Our economy’s seeming inability to generate decent wages for non-college workers – along with unfounded fears that robots are making many workers superfluous – has triggered calls on the left for guaranteed government jobs or income. Instead, PPI proposes a new “Living Wage Credit” that supplements market wages to ensure that all full-time workers earn enough to keep their families in the middle class.

The pandemic also has illuminated a fundamental lack of resilience in America’s
health care system. For instance, more than five million Americans have lost their health coverage because it was tied to jobs they lost in the shutdown. In most states, many are able to turn to Medicaid for coverage, but 12 states controlled by Republicans still have refused to expand their Medicaid programs under the Affordable Care Act.

More broadly, our plan calls for fundamentally changing the way we deliver and pay for health care. The key challenge: Driving down the exorbitant cost of medical treatment, which drives up insurance costs, lowers wages and sucks up resources we need for social investments that promote public health.

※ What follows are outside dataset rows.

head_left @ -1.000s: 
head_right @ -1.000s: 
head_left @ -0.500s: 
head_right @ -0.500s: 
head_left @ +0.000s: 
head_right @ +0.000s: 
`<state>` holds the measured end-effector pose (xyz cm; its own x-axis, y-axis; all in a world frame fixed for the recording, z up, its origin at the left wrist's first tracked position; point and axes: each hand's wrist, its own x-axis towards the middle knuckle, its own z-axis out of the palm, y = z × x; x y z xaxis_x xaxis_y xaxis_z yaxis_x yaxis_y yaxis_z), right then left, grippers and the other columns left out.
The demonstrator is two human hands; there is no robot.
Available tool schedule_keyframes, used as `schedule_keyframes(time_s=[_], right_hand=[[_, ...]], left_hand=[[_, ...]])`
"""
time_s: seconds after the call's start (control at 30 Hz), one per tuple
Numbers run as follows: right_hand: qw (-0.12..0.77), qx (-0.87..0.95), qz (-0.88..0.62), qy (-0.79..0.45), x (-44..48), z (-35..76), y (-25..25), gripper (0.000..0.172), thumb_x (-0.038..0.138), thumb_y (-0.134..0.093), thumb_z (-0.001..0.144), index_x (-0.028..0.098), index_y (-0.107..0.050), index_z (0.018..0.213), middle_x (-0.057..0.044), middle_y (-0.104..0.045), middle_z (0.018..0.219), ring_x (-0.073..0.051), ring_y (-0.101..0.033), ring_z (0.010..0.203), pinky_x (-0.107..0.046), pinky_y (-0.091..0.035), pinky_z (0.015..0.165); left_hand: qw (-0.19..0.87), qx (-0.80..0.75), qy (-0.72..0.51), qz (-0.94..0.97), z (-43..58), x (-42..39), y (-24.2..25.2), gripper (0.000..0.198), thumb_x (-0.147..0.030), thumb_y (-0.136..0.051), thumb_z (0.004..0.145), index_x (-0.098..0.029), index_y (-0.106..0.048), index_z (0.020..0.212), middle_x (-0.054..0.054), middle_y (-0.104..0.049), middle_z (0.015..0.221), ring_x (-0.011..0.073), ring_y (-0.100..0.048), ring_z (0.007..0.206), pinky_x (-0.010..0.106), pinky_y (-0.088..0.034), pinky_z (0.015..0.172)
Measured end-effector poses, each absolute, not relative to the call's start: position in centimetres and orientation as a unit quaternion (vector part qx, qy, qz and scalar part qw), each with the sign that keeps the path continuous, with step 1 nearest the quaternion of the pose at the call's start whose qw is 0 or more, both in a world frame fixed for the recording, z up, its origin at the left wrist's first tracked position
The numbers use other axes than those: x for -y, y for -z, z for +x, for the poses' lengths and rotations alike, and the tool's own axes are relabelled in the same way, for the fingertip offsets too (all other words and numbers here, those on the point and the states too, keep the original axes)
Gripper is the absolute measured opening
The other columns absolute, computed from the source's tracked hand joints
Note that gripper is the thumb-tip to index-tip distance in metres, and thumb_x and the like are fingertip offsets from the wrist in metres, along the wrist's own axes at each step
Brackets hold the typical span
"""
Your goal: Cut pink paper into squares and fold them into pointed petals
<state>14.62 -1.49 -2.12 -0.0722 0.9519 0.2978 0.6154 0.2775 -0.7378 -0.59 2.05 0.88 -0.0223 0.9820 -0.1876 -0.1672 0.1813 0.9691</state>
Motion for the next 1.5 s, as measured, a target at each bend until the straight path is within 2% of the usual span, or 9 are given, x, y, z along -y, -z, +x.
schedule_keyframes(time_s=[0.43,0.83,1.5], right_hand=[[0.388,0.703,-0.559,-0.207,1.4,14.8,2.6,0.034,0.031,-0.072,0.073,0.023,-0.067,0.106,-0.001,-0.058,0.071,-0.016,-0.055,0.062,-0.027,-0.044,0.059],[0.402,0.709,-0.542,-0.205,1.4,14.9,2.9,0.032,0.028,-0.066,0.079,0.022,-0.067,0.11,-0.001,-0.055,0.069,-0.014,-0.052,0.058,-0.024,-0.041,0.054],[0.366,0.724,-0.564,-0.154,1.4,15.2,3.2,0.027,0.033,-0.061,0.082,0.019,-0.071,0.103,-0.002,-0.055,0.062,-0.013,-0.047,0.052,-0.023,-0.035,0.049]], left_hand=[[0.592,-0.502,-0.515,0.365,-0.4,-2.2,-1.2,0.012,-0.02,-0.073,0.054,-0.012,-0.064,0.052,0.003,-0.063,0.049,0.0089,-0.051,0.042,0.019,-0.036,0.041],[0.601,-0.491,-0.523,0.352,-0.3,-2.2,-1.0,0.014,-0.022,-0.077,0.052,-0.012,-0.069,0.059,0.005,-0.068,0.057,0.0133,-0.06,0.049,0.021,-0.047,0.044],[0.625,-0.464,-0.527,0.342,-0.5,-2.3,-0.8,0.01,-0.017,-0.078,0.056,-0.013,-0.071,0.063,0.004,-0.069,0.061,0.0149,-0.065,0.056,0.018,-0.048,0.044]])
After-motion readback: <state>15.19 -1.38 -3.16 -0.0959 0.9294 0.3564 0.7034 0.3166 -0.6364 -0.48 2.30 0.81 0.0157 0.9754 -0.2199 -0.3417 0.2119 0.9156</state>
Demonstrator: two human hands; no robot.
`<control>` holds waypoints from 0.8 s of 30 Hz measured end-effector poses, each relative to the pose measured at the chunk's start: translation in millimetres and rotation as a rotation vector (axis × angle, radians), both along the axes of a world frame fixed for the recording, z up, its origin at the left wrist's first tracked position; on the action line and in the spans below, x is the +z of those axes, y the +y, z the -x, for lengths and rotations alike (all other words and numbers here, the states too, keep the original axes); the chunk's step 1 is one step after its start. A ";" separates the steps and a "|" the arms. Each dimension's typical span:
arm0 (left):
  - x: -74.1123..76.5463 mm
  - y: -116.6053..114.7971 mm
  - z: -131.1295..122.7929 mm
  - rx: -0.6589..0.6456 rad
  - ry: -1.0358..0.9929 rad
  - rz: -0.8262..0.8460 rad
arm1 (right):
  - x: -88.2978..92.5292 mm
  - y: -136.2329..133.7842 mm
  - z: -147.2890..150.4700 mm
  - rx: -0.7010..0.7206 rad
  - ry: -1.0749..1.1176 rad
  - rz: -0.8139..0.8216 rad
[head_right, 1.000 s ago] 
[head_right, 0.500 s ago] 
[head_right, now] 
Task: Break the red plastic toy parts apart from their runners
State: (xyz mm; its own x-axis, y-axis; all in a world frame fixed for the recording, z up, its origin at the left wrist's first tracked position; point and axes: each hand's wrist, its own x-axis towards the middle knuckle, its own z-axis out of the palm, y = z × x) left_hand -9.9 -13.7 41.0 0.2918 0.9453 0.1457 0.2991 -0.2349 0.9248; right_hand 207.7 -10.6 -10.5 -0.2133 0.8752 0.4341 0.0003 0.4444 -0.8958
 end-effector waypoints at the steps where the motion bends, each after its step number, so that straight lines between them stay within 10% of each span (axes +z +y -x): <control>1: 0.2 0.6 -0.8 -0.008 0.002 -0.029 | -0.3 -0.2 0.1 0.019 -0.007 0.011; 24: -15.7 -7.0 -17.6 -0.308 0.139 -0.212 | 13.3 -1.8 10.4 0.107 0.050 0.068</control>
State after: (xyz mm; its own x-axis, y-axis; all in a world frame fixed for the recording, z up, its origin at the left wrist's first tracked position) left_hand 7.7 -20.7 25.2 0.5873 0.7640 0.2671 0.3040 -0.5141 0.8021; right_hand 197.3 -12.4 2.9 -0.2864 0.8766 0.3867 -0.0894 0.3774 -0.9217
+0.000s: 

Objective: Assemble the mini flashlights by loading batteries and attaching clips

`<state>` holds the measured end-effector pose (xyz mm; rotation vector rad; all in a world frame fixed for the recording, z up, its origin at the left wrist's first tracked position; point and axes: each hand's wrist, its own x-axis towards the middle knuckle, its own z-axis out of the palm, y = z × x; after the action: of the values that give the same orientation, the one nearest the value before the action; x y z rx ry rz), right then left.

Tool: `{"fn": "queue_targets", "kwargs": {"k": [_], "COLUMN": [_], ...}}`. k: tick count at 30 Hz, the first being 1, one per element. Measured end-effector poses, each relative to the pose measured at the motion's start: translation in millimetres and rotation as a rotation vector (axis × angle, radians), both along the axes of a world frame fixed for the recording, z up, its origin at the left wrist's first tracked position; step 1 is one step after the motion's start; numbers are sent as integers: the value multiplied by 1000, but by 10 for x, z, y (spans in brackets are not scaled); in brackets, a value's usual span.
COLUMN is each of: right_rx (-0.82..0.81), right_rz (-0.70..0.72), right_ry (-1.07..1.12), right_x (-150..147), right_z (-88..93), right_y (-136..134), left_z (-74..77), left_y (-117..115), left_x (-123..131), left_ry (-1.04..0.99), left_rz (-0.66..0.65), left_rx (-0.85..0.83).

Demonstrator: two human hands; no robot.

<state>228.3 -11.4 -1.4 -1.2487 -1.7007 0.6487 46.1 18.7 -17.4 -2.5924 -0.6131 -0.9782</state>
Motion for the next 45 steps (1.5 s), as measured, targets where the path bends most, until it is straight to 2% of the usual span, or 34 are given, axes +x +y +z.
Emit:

We propose a new approach to regulated competition that caps medical prices and uses global budgets to create incentives for improving health on the front end to reduce the need for heroic interventions on the back end. These steps will generate large societal savings that we can invest in improving the “social determinants” of a healthier society — especially better housing, schools, nutrition, public safety and opportunities for our most vulnerable citizens.

“Building American Resilience” also offers innovative ideas for combatting hunger and modernizing the social safety net; creating good jobs and protecting the climate by making the United States number one in electric vehicle production; boosting economic security for gig workers; democratizing capital ownership to reduce racial and ethnic wealth gaps; making college more affordable and our K-12 schools more flexible; managing the business cycle to support fiscally responsible growth; and more.

Having absorbed mighty blows over the past two decades from terrorism, a deep recession and housing crisis, and today’s pandemic, Americans have learned the hard way that our country needs stronger economic and social shock absorbers. Our challenge isn’t just to recover from the present crisis, but to build a better, more equitable democracy that will be more resilient against future shocks no one can foresee.

Will Marshall is president and founder of the Progressive Policy Institute (PPI).